ここ、嵩が初めて仕事で作品を作るシーンなんですよね。クリエイターとしての嵩という人の仕事のスタンス、スタイルが作中初めて描かれるわけですが、「実は、もう描いてしまいました」はちょっとカッコよすぎというか、クリエイティブに対する思想が完成しすぎてるんですよねえ。
製薬会社時代の仕事に対するスタンスが少しでも描かれていればという、惜しい部分です。上司が芸術に理解がないという愚痴はあったけど、実際、嵩が内製の広告屋としてどういうふうに仕事に取り組んでいたのかが抜けているから、「急に線画を完成させてくる」というやり方が唐突で横暴に見えてしまう。
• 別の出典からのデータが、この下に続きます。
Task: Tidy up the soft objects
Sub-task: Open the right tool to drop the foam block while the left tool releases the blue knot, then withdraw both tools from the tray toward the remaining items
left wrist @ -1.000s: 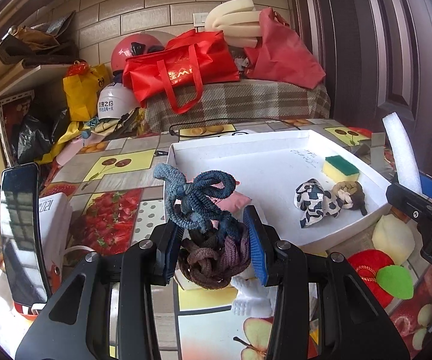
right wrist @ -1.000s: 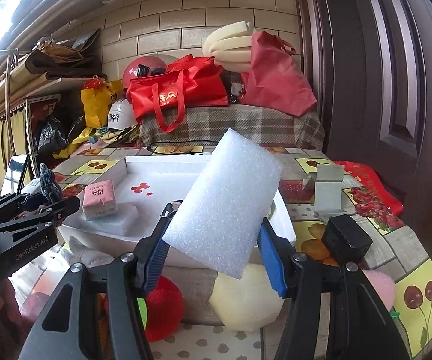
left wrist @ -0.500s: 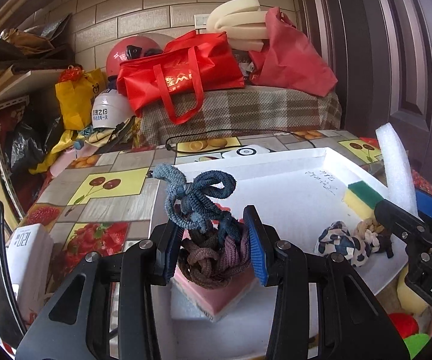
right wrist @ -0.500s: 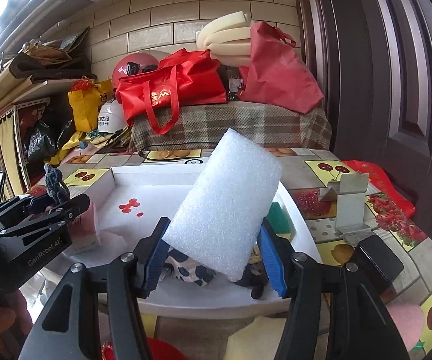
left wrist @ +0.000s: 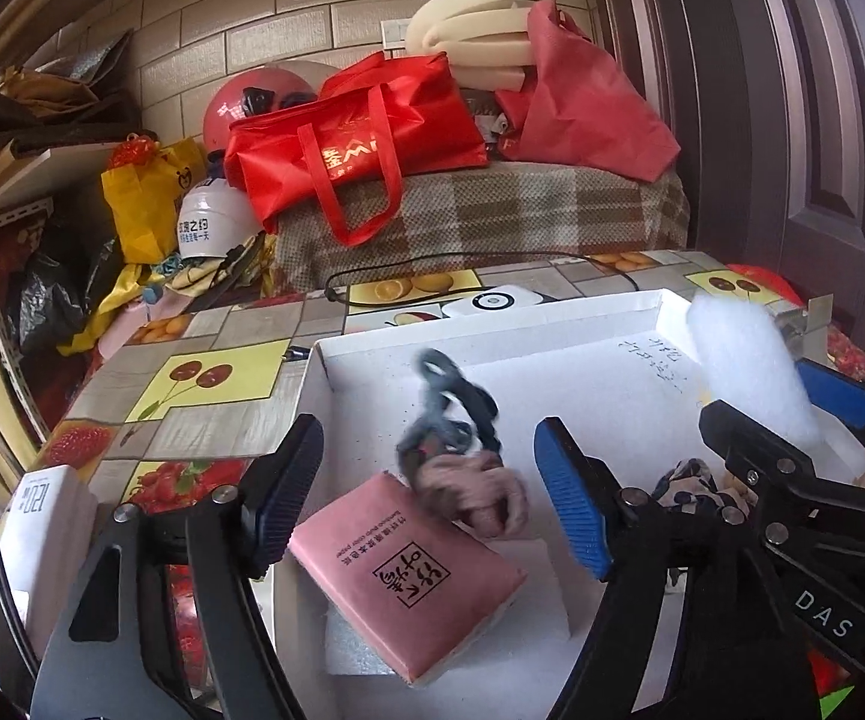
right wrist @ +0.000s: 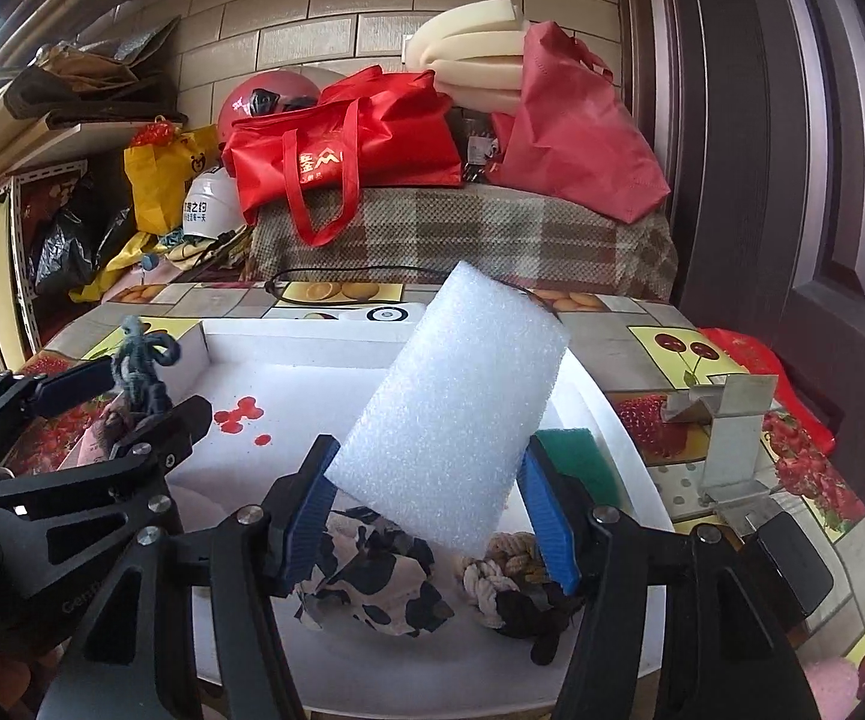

しかも、班長がペラペラと何枚かめくってゴーサインを出してしまうものだから、こいつは放任主義の理想のディレクター、クリエイター嵩としては製薬会社より軍隊のほうがよっぽど働きやすい現場ということになってしまっている。さらに気心の知れたグラフィッカーが塗りを担当してくれるわけですから、ユルユルの甘々ですよ。天国じゃん。
なんかもう、嵩パートはホントに史実をなぞるだけの作業になってきましたね。ひとつひとつ嵩に状況を与えて、資料に残っているセリフやニュアンスを当てはめていくだけ。よくわかんないところや障害のクリア要件は全部八木ちゃんにお任せ。思想は寛(竹野内豊)や清(ニノ)の受け売りばかり。この人が描いた『アンパンマン』があったとして、今のところ全然読みたいと思えないですけども。